* _Exercise instructions_
Wherever the line with "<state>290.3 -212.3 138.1" sits in the listing below, transcribe from it up to and including the line with "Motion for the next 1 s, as", exactly, and leave the remaining lines out.
"""
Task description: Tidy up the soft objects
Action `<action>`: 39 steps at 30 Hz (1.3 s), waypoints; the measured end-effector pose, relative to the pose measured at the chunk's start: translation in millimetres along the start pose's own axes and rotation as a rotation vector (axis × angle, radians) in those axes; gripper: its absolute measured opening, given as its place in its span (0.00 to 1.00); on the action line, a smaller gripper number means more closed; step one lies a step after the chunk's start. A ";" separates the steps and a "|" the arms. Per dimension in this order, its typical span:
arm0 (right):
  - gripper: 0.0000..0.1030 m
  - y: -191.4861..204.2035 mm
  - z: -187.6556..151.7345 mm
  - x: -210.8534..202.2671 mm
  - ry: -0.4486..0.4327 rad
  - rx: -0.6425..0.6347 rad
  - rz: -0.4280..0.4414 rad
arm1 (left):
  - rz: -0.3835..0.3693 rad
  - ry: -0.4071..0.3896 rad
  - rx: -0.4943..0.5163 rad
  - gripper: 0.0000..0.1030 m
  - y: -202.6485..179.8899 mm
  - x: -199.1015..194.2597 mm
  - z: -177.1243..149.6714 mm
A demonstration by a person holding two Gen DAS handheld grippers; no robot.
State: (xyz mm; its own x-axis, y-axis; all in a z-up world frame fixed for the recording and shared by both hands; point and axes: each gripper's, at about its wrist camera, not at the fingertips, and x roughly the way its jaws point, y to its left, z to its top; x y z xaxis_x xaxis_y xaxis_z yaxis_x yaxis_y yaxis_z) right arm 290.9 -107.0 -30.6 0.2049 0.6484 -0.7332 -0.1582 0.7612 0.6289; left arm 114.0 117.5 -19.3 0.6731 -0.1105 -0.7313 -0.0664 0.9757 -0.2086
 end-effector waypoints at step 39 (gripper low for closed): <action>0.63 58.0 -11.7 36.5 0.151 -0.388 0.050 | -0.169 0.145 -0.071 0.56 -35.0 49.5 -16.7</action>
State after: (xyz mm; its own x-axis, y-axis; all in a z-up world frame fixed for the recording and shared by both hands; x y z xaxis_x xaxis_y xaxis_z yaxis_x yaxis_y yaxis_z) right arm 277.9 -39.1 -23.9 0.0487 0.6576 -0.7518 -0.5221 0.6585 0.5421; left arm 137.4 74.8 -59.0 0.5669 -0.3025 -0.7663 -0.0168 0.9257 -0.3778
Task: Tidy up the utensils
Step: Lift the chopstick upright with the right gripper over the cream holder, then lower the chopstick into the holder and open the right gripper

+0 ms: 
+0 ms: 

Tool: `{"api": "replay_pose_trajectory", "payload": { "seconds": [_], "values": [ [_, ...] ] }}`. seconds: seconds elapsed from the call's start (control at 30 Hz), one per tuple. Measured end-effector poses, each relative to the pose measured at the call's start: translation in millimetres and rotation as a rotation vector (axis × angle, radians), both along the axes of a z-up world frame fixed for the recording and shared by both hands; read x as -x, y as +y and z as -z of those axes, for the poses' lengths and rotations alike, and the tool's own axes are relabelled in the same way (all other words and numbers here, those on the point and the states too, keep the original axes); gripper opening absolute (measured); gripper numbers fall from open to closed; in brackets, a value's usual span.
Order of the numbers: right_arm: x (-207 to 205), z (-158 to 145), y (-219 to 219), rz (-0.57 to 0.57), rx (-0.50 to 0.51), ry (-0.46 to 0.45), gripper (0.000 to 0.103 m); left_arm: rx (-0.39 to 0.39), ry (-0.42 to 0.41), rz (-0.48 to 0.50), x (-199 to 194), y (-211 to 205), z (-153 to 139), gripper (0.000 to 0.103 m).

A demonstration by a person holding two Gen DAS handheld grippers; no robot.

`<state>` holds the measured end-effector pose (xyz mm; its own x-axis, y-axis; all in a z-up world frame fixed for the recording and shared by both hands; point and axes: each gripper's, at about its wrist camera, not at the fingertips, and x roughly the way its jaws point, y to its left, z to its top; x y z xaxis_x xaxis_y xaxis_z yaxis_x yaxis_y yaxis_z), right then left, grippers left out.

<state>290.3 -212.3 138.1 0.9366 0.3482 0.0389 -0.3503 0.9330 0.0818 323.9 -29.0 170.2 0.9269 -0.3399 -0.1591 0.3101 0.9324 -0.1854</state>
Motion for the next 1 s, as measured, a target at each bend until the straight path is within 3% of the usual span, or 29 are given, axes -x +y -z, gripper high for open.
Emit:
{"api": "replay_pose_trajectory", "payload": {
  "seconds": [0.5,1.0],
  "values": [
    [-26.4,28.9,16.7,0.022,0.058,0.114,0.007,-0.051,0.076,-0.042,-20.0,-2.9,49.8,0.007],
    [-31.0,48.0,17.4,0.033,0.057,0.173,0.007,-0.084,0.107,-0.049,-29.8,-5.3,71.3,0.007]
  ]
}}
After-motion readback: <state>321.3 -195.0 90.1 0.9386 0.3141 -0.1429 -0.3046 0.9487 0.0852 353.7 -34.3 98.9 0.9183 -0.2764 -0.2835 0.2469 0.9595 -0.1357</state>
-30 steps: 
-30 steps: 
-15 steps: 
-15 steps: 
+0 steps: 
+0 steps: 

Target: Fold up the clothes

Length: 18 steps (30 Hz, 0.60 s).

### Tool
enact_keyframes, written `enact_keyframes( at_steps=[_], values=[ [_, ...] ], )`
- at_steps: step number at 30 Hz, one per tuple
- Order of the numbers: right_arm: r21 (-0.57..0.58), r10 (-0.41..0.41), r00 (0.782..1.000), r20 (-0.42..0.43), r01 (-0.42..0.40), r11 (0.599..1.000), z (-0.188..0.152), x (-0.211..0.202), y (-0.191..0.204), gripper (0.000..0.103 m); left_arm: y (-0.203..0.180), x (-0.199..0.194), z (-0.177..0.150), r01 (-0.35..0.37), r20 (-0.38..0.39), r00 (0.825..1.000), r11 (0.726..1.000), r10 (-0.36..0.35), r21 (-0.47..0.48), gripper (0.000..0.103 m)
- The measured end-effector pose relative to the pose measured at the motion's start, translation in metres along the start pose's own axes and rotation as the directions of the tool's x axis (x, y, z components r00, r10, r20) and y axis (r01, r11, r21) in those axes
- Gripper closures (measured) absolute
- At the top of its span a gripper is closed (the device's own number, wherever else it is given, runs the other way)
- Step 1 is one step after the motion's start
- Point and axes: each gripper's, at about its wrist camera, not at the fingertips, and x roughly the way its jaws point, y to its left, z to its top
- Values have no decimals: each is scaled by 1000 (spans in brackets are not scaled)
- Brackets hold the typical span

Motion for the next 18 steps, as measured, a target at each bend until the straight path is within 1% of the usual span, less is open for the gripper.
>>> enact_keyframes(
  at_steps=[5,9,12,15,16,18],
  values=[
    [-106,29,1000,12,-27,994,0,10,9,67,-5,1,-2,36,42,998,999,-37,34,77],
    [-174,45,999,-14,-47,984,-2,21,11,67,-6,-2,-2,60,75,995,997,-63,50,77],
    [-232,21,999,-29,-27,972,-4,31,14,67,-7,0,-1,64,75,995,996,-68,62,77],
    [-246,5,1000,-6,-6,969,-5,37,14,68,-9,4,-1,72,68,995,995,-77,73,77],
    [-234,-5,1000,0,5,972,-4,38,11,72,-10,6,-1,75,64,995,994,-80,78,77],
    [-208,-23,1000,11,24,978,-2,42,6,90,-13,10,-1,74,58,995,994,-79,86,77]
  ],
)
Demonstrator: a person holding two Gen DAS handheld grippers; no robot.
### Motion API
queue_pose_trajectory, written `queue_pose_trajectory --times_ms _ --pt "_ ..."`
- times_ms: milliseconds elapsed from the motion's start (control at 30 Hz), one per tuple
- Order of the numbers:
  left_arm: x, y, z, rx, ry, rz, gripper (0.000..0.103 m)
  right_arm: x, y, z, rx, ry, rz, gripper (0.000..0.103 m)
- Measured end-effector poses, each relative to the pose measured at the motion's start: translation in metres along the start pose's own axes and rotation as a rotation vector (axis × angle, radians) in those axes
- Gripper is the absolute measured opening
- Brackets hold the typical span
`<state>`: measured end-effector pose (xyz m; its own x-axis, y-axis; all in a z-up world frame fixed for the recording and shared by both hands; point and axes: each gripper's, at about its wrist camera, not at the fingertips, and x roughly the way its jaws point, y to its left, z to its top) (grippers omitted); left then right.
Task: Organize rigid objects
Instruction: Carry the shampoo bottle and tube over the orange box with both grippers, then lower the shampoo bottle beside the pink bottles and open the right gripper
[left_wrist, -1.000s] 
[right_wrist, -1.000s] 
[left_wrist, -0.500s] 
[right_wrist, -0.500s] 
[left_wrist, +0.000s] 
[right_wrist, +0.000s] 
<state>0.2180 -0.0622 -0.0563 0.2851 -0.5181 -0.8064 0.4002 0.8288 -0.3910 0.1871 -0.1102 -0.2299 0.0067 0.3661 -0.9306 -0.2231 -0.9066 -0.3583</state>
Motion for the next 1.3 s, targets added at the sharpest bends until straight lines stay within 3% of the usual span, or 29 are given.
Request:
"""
* _Your solution_
<state>290.3 -212.3 138.1 0.9366 0.3482 0.0389 -0.3503 0.9330 0.0818 323.9 -29.0 170.2 0.9269 -0.3399 -0.1591 0.3101 0.9324 -0.1854</state>
Motion for the next 1 s, as measured, a target at each bend until the straight path is within 3% of the usual span, or 29 are given, axes -x +y -z, gripper high for open.

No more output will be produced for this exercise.